Frequency Resolution of Absolute Pitch Identification

Shin, Eunyoung 1 ;  Wong, Willy 1, 2

1. Edward S. Rogers Sr. Department of Electrical & Computer Engineering, University of Toronto; 2. Institute of Biomaterials & Biomedical Engineering, University of Toronto

Autism and autism spectrum disorder (ASD) are complex disorders of brain development.  Past studies have linked prevalence of absolute pitch (AP) within individuals with autism.  AP refers to the ability to identify frequencies of musical notes to an accuracy, far exceeding the general population. However, there has been little study on the limits of AP possessor’s ability to resolve pitch frequency.  A number of issues come up when trying to test absolute pitch beyond the standard musical frequencies, one of the most important being how to deal with differences in individual pitch preference.  In this study we are focused mainly on ways to better quantifying limits of pitch perception for future use in testing autistic individuals.

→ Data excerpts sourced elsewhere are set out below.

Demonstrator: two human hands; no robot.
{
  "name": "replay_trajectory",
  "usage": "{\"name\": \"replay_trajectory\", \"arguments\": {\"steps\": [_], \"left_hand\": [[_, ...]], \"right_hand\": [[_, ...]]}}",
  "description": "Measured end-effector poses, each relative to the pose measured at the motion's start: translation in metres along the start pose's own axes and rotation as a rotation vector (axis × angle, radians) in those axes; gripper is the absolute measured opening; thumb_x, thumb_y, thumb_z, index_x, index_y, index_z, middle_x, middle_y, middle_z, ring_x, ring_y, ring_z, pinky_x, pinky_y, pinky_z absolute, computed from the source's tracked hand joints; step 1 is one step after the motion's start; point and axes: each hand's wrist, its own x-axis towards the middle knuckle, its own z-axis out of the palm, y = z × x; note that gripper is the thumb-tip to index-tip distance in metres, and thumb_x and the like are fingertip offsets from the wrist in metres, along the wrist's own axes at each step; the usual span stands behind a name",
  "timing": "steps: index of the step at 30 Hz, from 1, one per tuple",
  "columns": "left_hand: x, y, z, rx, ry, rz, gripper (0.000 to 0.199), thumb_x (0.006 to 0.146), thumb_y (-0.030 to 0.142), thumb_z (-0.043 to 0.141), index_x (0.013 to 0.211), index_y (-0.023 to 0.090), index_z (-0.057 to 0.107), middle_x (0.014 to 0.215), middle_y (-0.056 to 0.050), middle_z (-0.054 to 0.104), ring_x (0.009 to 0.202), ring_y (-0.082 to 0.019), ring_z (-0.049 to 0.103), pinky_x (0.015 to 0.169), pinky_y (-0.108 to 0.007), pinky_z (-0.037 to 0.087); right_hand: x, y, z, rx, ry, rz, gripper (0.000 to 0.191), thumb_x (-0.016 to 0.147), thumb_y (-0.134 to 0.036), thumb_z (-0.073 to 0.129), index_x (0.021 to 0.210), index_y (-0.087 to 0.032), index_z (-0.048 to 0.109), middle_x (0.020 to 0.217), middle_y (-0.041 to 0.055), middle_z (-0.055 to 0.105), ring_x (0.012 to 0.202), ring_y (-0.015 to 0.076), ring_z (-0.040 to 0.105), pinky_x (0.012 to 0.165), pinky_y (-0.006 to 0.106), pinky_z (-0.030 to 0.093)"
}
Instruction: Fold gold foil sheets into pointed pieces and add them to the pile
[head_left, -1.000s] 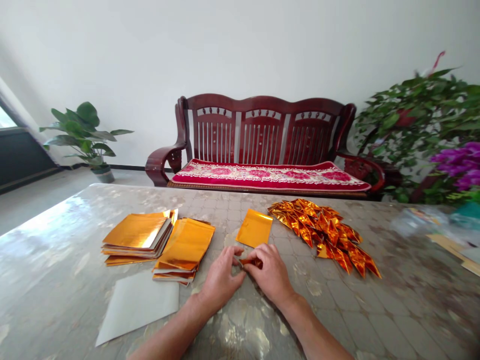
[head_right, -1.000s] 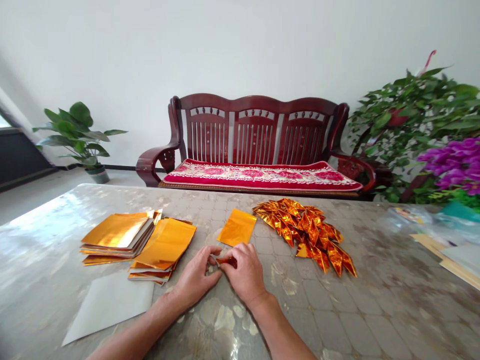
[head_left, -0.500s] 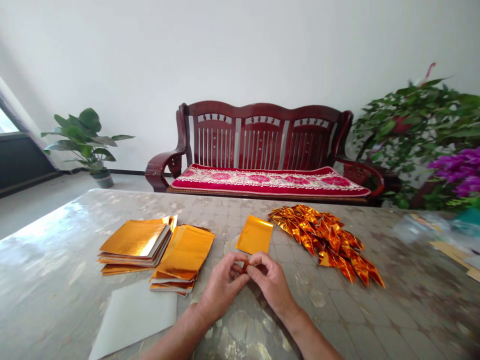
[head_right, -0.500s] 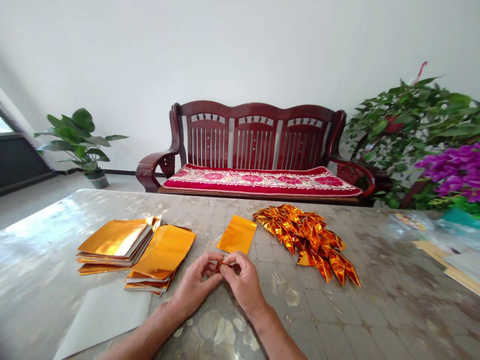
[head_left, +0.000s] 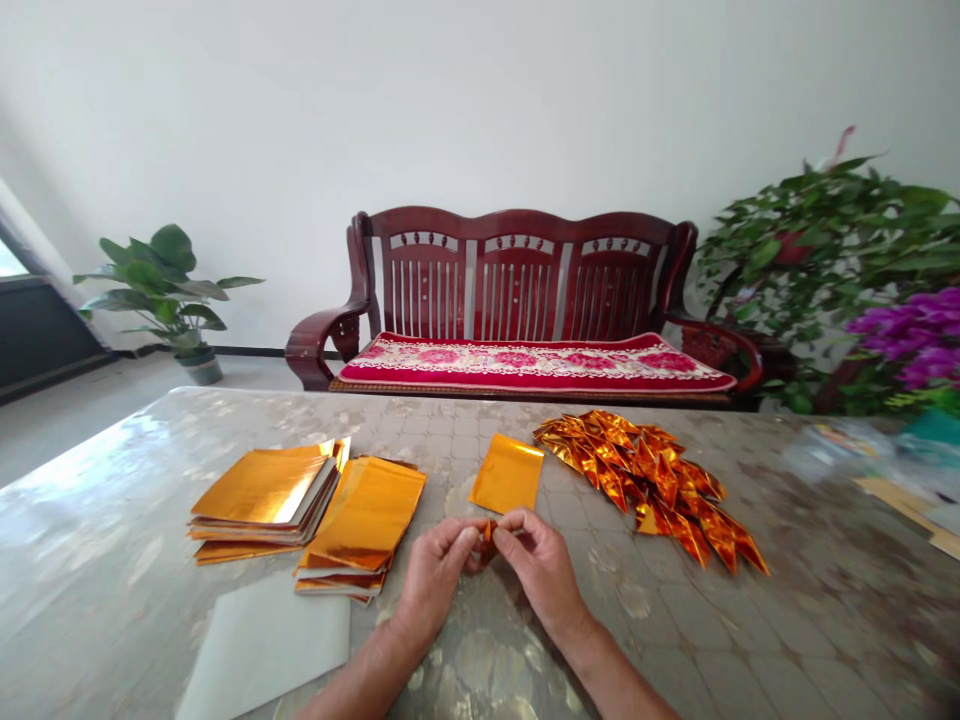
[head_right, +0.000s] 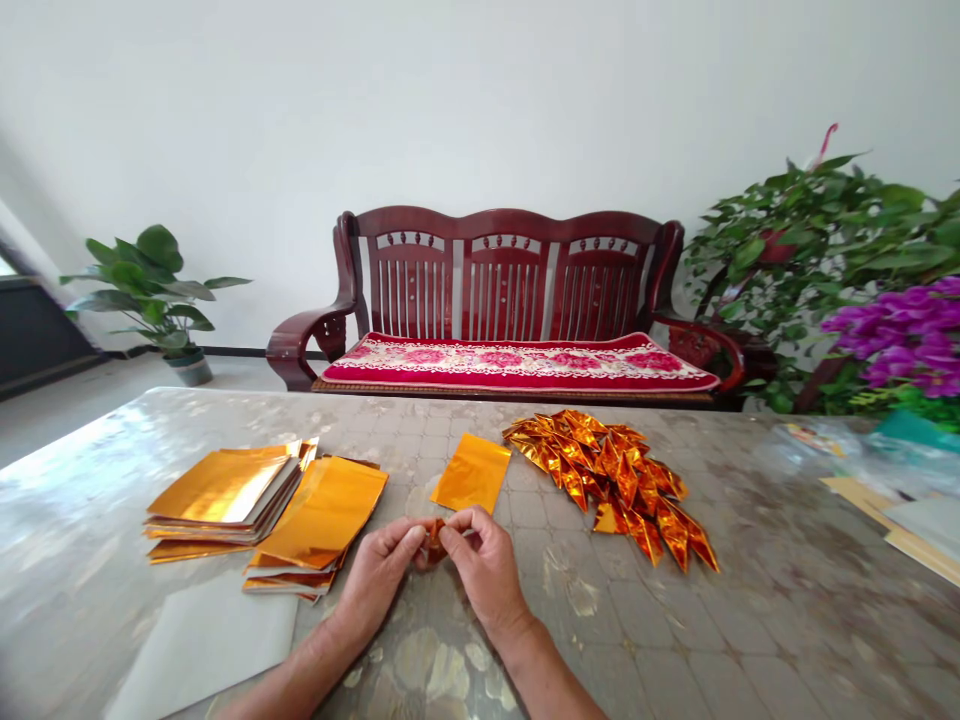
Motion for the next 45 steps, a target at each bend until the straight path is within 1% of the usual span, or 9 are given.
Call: {"name": "replay_trajectory", "arguments": {"steps": [6, 10, 20, 25, 29, 33, 35, 40, 45], "left_hand": [[0.0, 0.008, 0.004, -0.043, 0.044, -0.082, 0.038, 0.073, 0.051, 0.065, 0.075, 0.015, 0.078, 0.055, -0.002, 0.064, 0.053, -0.016, 0.056, 0.052, -0.024, 0.046], [0.0, 0.005, 0.004, -0.059, 0.067, -0.126, 0.036, 0.07, 0.049, 0.068, 0.078, 0.015, 0.079, 0.062, -0.003, 0.069, 0.052, -0.015, 0.056, 0.053, -0.025, 0.046], [-0.001, -0.009, 0.0, 0.105, 0.067, -0.051, 0.03, 0.08, 0.041, 0.062, 0.078, 0.016, 0.079, 0.059, 0.0, 0.063, 0.052, -0.012, 0.048, 0.052, -0.022, 0.038], [-0.002, -0.005, -0.001, 0.182, 0.076, -0.002, 0.03, 0.083, 0.039, 0.061, 0.071, 0.017, 0.077, 0.061, 0.0, 0.066, 0.061, -0.016, 0.056, 0.06, -0.023, 0.041], [-0.002, 0.002, -0.003, 0.228, 0.137, 0.034, 0.029, 0.083, 0.039, 0.061, 0.067, 0.018, 0.074, 0.058, 0.0, 0.064, 0.059, -0.015, 0.056, 0.06, -0.023, 0.041], [-0.001, 0.002, -0.007, 0.145, 0.265, 0.028, 0.027, 0.081, 0.041, 0.063, 0.078, 0.018, 0.075, 0.061, 0.0, 0.065, 0.054, -0.014, 0.054, 0.055, -0.022, 0.042], [0.001, -0.001, -0.009, 0.082, 0.288, 0.019, 0.028, 0.08, 0.042, 0.065, 0.086, 0.017, 0.076, 0.063, -0.001, 0.067, 0.053, -0.013, 0.053, 0.053, -0.022, 0.043], [0.004, -0.01, -0.01, -0.074, 0.287, 0.034, 0.03, 0.081, 0.043, 0.066, 0.092, 0.017, 0.075, 0.07, -0.002, 0.071, 0.057, -0.013, 0.058, 0.058, -0.022, 0.047], [0.008, -0.011, -0.011, -0.193, 0.284, -0.019, 0.033, 0.077, 0.046, 0.071, 0.09, 0.015, 0.072, 0.07, -0.002, 0.072, 0.057, -0.012, 0.059, 0.058, -0.022, 0.047]], "right_hand": [[-0.001, 0.006, 0.004, -0.106, 0.11, -0.035, 0.023, 0.08, -0.041, 0.07, 0.081, -0.019, 0.065, 0.071, 0.0011, 0.067, 0.061, 0.017, 0.063, 0.059, 0.027, 0.051], [-0.002, 0.008, 0.006, -0.171, 0.135, -0.069, 0.019, 0.083, -0.039, 0.066, 0.083, -0.02, 0.064, 0.075, 0.0015, 0.067, 0.065, 0.0171, 0.064, 0.061, 0.026, 0.052], [-0.003, 0.007, 0.009, -0.261, 0.117, -0.226, 0.009, 0.086, -0.027, 0.063, 0.08, -0.021, 0.068, 0.08, 0.0017, 0.062, 0.072, 0.0156, 0.062, 0.062, 0.024, 0.05], [-0.002, 0.007, 0.008, -0.314, 0.12, -0.283, 0.01, 0.085, -0.023, 0.064, 0.078, -0.022, 0.07, 0.078, 0.0018, 0.063, 0.074, 0.0159, 0.061, 0.065, 0.025, 0.049], [-0.003, 0.007, 0.005, -0.377, 0.115, -0.331, 0.012, 0.086, -0.02, 0.061, 0.085, -0.023, 0.073, 0.084, 0.0033, 0.064, 0.081, 0.0175, 0.061, 0.07, 0.028, 0.05], [-0.002, 0.008, -0.002, -0.455, 0.26, -0.354, 0.024, 0.082, -0.019, 0.062, 0.104, -0.024, 0.07, 0.101, 0.007, 0.065, 0.095, 0.0213, 0.059, 0.073, 0.03, 0.05], [-0.001, 0.008, -0.007, -0.445, 0.307, -0.336, 0.029, 0.08, -0.02, 0.062, 0.108, -0.022, 0.068, 0.104, 0.008, 0.065, 0.093, 0.0212, 0.059, 0.071, 0.03, 0.05], [0.0, 0.009, -0.012, -0.339, 0.247, -0.246, 0.035, 0.079, -0.021, 0.062, 0.114, -0.019, 0.066, 0.098, 0.0067, 0.066, 0.08, 0.0176, 0.061, 0.069, 0.028, 0.053], [0.001, 0.01, -0.015, -0.243, 0.18, -0.23, 0.028, 0.087, -0.029, 0.06, 0.112, -0.021, 0.071, 0.105, 0.0086, 0.068, 0.092, 0.021, 0.065, 0.079, 0.032, 0.055]]}}
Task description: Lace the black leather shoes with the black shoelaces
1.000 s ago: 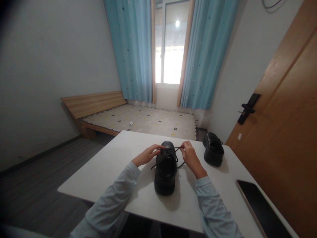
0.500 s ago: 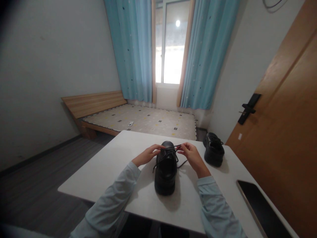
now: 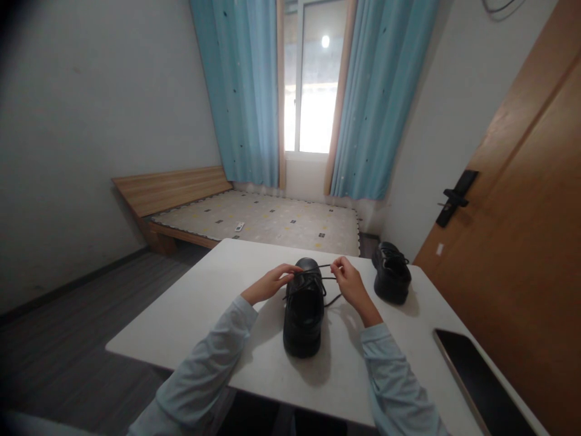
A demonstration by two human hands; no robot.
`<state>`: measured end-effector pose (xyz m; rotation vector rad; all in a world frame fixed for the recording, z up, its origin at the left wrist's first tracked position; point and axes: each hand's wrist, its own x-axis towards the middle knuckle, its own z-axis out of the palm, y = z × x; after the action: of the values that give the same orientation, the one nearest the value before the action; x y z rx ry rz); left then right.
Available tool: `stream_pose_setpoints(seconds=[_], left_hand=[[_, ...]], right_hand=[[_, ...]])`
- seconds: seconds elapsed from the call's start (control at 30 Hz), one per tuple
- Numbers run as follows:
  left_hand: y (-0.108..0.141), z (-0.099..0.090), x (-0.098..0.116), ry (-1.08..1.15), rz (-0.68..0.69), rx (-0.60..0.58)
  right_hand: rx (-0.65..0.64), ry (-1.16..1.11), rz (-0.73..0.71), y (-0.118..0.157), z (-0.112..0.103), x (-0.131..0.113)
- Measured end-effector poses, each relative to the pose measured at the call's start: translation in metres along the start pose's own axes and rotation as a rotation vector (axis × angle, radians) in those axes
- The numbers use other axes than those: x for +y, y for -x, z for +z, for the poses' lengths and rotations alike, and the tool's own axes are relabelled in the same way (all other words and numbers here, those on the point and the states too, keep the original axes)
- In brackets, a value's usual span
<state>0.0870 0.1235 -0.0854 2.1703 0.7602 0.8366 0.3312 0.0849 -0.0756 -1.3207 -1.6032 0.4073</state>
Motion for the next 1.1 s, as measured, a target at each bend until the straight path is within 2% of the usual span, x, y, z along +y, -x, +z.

Our wish is to test pitch identification at resolutions beyond the usual musical notes.  One complication is how to provide meaningful labels of sub-notes, particularly when different subjects will not necessarily agree on tuning.  Hence in our study, we perform absolute identification of pitch using note frequencies defined by the subjects themselves.  The test will involves two stages.  The first is to determine which individuals have absolute pitch.  Both AP and non-AP subjects listen to pure tones via a headphone and then provide a response on a piano keyboard GUI to indicate which note was played. Those who scored above a threshold (i.e. with very few mistakes) were deemed to be AP possessors.  In the second experiment, subjects were asked to tune a one octave scale beginning at middle C (261.6 Hz).  They were given an opportunity to tune once and a limited number of tries to adjust their choices afterward.  We then divided the frequencies into quarter tones and then tested their accuracy in an identification experiment.  The tones (1 s duration) could be listened to multiple times and there was no feedback provided.

In our limited testing, no subject was found to be an AP possessor who did not already know they had AP.  Those who self-reported as AP possessor had an average accuracy of 96% in the first experiment.  In the second experiment, we found AP possessors (n = 10) to be able to identify quarter tones with accuracy exceeding 91%.  There were no systematic errors in identification found in our results.  The results of the experiment also did not seem to be affected by the use of pure tones.  AP possessors demonstrated consistency in their own definition of pitch as subjects tuned note frequencies with standard deviation less than 3 Hz.  However, as was expected, results differed significantly between subjects with an average deviation of 5 Hz, and as large as 12 Hz.

This study shows that the limits of frequency resolution for AP possessors are much greater than the conventional boundaries defined by the western musical scale. We also found tuning is consistent within a single individual, but not across different subjects. Next we wish to apply this tool in the testing of autistic individuals.